И указала она мне, разумеется, местонахождение Гришки Цыгана. На самом краю города жил этот перевозчик. Хата его больше сарай напоминала. Вот и постучался я в эту самую хату вечерним временем, когда опустилось солнце. Долго мне не отворяли дверей, даже намерзся я тогда, на улице стоя, — метель поднялась. Наконец слышу, отодвигают запоры. Вышел ко мне на улицу агромадного росту мужчина. Голова у него курчавая, из-под шапки волосы вьются. Цыганской расы человек — и в темноте разобрать можно. Глянул он на меня исподлобья, как углем прожег.
— Чего надо? — спрашивает.
Растерялся я от внезапности. К тому же и вид у него очень грозный: вместо левого глаза — пустая дыра. И голос осипший, вроде звериного рева.
— Не знаю, как и приступить, — говорю. — Деликатные у меня вопросы и требуют уединенного размышления в кабинете.
Шагнул он тут ко мне на близкое расстояние.
— Ты, — говорит, — молодец, дурака не валяй. Зачем пришел, сказывай.
Обиделся я на такое обращение, однако говорю:
— Коренные вопросы меня интересуют в отношении пограничных столбов. И даже по ту сторону Европы связан я чрезвычайными интересами.
И только я это сказал, ухватил он меня за горло.
— Кто, — говорит, — чрезвычайный?
Захрипел я от удушения и на снегу покачнулся. А он еще больше сдавил меня руками и духу перевести не дает. И приблизился лицом к самому моему уху.
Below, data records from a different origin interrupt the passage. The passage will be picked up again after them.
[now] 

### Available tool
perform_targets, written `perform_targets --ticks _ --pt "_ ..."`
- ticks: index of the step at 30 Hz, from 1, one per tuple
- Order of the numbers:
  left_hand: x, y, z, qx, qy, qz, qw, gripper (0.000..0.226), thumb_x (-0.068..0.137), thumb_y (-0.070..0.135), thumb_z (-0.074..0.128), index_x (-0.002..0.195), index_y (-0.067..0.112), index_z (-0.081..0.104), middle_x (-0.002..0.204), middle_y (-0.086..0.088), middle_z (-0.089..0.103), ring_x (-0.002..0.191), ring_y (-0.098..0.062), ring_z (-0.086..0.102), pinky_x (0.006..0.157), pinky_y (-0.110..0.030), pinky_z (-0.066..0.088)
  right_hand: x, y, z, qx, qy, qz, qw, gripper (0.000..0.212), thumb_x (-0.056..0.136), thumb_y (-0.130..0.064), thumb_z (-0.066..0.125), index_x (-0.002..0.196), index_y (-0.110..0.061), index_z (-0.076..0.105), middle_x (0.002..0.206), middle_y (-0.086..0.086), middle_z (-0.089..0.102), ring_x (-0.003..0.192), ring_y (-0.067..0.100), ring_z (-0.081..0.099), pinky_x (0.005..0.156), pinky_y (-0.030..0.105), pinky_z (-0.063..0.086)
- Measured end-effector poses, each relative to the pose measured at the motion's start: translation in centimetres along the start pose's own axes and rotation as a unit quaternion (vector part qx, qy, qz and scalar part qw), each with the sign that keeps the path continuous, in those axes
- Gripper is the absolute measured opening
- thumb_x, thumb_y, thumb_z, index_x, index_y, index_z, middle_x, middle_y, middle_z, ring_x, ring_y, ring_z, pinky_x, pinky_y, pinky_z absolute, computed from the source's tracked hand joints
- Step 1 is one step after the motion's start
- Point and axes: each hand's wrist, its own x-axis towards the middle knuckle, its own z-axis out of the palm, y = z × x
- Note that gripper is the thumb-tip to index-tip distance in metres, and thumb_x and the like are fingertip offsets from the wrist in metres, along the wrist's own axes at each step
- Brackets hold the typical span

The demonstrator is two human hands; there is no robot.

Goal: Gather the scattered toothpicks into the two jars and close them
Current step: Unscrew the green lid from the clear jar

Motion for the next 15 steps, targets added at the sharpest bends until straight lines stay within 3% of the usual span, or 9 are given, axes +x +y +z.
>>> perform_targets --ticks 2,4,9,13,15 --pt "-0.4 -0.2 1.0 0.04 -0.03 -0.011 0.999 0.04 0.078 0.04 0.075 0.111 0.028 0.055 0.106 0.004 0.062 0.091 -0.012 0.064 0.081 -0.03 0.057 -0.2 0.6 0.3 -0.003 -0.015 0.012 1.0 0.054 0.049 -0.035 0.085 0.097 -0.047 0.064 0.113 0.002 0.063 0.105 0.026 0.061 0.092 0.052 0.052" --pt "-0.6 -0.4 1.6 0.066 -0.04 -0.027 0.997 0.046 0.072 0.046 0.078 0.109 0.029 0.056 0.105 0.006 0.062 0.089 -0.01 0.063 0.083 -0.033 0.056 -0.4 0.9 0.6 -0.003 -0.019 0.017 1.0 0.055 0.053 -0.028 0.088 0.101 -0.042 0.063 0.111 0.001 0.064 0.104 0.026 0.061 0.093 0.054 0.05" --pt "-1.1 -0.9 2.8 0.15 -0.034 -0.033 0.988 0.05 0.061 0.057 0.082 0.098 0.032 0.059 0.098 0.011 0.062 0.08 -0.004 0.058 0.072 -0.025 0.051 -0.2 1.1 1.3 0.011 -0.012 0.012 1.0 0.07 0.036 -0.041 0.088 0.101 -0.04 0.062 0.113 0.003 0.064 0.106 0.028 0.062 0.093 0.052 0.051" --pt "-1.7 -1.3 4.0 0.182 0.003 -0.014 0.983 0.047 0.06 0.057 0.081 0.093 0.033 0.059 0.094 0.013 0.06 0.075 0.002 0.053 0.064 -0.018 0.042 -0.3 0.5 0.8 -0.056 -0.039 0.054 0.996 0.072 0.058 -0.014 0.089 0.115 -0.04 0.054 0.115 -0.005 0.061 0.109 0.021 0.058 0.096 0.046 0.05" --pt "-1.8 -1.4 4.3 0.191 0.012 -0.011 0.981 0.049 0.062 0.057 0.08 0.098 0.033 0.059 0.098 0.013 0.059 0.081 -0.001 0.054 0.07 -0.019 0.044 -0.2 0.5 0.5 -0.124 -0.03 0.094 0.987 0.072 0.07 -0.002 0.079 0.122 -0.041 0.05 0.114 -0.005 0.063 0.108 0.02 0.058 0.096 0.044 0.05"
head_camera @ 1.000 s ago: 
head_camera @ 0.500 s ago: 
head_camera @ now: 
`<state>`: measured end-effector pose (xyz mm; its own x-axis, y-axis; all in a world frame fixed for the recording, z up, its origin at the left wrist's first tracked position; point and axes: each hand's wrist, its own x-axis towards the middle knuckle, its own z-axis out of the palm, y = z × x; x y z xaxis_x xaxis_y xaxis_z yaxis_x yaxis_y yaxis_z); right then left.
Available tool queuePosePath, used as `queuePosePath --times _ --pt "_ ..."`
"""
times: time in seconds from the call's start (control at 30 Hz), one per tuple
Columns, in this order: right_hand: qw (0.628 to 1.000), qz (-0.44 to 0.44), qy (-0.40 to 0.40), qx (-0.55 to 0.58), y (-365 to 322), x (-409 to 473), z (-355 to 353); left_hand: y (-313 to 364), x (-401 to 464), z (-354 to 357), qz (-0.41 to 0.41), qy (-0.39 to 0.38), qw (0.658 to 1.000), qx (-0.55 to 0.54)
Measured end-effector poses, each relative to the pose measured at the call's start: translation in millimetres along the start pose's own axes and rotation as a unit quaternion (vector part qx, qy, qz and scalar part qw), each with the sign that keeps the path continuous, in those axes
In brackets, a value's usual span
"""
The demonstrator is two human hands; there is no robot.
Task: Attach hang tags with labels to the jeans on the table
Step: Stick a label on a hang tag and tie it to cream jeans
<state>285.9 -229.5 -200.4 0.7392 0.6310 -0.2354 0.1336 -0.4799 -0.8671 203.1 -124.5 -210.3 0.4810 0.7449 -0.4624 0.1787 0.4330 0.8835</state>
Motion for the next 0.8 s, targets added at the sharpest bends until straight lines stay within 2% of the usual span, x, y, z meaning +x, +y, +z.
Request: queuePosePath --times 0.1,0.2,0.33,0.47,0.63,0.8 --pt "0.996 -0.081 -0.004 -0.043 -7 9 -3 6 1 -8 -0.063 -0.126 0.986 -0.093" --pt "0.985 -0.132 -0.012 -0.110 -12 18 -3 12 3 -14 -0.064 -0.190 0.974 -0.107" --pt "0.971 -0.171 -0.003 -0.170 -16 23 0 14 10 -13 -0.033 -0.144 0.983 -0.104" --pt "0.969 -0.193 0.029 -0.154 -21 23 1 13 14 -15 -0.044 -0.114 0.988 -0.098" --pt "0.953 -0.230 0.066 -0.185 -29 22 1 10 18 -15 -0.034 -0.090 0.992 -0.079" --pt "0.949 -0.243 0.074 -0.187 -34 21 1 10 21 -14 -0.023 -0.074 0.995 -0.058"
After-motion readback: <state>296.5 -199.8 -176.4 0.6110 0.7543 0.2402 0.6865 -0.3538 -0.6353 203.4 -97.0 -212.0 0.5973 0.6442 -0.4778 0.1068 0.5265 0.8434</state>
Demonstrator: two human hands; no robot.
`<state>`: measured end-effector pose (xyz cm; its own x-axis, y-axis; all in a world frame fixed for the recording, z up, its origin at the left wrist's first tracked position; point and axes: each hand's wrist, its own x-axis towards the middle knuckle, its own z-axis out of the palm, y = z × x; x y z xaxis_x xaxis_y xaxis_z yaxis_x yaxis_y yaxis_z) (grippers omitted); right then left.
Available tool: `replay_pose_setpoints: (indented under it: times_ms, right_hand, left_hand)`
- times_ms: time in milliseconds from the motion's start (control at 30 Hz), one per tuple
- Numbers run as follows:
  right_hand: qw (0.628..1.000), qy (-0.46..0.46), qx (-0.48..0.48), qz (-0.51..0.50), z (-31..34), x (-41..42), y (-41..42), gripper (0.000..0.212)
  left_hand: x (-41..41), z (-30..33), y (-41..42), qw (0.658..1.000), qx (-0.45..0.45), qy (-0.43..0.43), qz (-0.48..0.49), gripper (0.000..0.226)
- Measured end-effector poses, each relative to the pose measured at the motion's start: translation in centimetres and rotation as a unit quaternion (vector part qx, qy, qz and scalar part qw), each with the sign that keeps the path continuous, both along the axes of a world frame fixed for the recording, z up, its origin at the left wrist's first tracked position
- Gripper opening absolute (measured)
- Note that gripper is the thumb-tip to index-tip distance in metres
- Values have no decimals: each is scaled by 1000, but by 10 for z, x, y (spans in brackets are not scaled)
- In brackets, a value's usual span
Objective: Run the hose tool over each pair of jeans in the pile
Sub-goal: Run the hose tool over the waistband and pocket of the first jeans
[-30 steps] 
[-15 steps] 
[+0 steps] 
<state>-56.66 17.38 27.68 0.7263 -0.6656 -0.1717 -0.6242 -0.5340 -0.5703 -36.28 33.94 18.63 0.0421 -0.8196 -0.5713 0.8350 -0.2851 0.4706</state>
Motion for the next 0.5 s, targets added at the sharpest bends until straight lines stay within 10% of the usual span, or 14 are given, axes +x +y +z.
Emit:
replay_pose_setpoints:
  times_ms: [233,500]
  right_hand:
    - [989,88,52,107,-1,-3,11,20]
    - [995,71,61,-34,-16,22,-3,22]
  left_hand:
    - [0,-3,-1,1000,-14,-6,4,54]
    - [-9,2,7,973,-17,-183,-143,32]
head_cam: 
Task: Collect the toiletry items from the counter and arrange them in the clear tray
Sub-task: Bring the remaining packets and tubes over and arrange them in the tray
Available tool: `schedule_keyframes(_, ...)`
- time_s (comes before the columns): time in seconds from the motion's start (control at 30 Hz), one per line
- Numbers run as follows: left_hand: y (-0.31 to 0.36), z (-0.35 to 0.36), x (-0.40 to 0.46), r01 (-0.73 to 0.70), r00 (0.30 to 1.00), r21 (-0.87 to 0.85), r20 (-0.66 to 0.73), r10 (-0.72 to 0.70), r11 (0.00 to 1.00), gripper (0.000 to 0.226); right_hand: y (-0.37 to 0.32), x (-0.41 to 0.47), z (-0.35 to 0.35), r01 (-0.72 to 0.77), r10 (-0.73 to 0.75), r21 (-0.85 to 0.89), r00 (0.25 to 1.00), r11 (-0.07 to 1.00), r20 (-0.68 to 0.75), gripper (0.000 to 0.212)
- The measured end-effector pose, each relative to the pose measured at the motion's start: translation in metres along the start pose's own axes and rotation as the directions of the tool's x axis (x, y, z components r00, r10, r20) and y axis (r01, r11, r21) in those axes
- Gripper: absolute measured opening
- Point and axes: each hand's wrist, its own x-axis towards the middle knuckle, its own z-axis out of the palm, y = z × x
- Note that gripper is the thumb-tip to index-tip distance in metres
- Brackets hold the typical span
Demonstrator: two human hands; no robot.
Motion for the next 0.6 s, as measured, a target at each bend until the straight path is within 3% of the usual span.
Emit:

— Шпион? — спрашивает. — Из чрезвычайки?
И прямо-таки ест меня единственным своим глазом.
Вырвался я кое-как от него. Куда бы, думаю, исчезнуть? А только он уже ухватил меня за руку и потащил за собой в хату. Вошли мы в горницу, вижу: печка натоплена жарко и на столе закуска стоит. И еще страшней показался мне этот цыган при освещении лампы. Все лицо у него оспой порыто и краснее медного таза.
— Сказывай, — говорит, — кем ты подослан? А не скажешь — выпотрошу тебя в момент.
И ножик из-за пазухи вынул. Длинный такой ножик, вроде того, что свиней под праздники колют. Испугался я совершенно.
— Не убивайте меня задаром. И никем я сюда не подослан. Наоборот, — говорю, — сам я сюда себя подослал.